Physicians and medical students were known to have filled the front rows, while Rogers, Barnum, Lyman, and infamous tabloid reporter Richard Adams Locke were standing at the operating table.
“We can choose to erase things or dance around touchy subjects and present a kind of feel-good story, or we can use it as an opportunity to look at the very complex and troubling histories that our culture has been grappling with for centuries.”
With the excited crowd almost certainly exclusively white, the moment paints a chilling picture at a time when widespread protests against racial injustice have spread across modern-day America.

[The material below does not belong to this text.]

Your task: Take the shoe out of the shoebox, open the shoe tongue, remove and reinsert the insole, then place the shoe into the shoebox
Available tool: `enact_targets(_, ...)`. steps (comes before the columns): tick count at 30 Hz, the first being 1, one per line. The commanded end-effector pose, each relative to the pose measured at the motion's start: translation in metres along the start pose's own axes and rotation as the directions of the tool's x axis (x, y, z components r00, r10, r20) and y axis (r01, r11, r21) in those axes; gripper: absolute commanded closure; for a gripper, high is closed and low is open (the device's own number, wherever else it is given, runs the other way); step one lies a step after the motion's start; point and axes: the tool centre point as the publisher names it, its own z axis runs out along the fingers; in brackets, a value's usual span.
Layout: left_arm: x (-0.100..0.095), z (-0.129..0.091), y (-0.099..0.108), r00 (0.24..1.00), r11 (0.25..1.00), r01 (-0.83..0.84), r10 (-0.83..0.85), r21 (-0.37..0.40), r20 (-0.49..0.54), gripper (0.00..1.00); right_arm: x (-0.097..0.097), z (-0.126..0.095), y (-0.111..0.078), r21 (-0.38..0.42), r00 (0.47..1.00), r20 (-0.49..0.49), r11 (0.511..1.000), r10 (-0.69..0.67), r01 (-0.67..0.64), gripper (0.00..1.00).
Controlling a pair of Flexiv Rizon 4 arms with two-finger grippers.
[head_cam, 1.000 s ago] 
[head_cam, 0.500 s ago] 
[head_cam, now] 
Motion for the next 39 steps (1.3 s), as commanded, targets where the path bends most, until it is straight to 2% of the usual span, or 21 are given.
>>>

Wright says that Rogers is likely to have been telling the audience what he was doing, while he was doing it. According to the records, he opened her abdominal cavity first, examined each organ, and indicated they had a perfectly natural and healthy appearance.
He then entered the thoracic cavity by cutting through the rib cage and noted the coronary arteries and cardiac valves were not calcified. He did notice tuberculosis in the left lung, which was determined as the likely cause of Heth’s death.
Next, Rogers examined the aortic arch, and the costal cartilages, both of which tend to calcify with age, but found them to be as expected.
“At that point, he announced that Joice Heth could not have been more than 75 or 80 years of age,” Wright says.
“That then started a feeding frenzy with the penny newspapers. Barnum played into it, telling everyone different stories. Because of the result of that, a lot of newspapers were sold.”
Following a final, shocking tabloid ploy that saw him suggest Heth was still alive, and the autopsy took place on the wrong body, Barnum would very rarely mention her for the rest of his life.
“The story of [Barnum’s] life that we choose to tell is in part the story that we choose to tell about American culture,” author Benjamin Reiss, who wrote The Showman and The Slave, told Smithsonian Magazine in 2017.
“We can choose to erase things or dance around touchy subjects and present a kind of feel-good story, or we can use it as an opportunity to look at the very complex and troubling histories that our culture has been grappling with for centuries.”
Following the autopsy, Heth’s body was not returned to her family. Barnum later stated she was “buried respectably” in Bethel, Connecticut, his hometown.
Built four years before he died, a marble statue of the Great Showman was 22 miles away in Bridgeport, where he died in 1891. At 80, he was around the same likely age as Heth was, more than five decades before.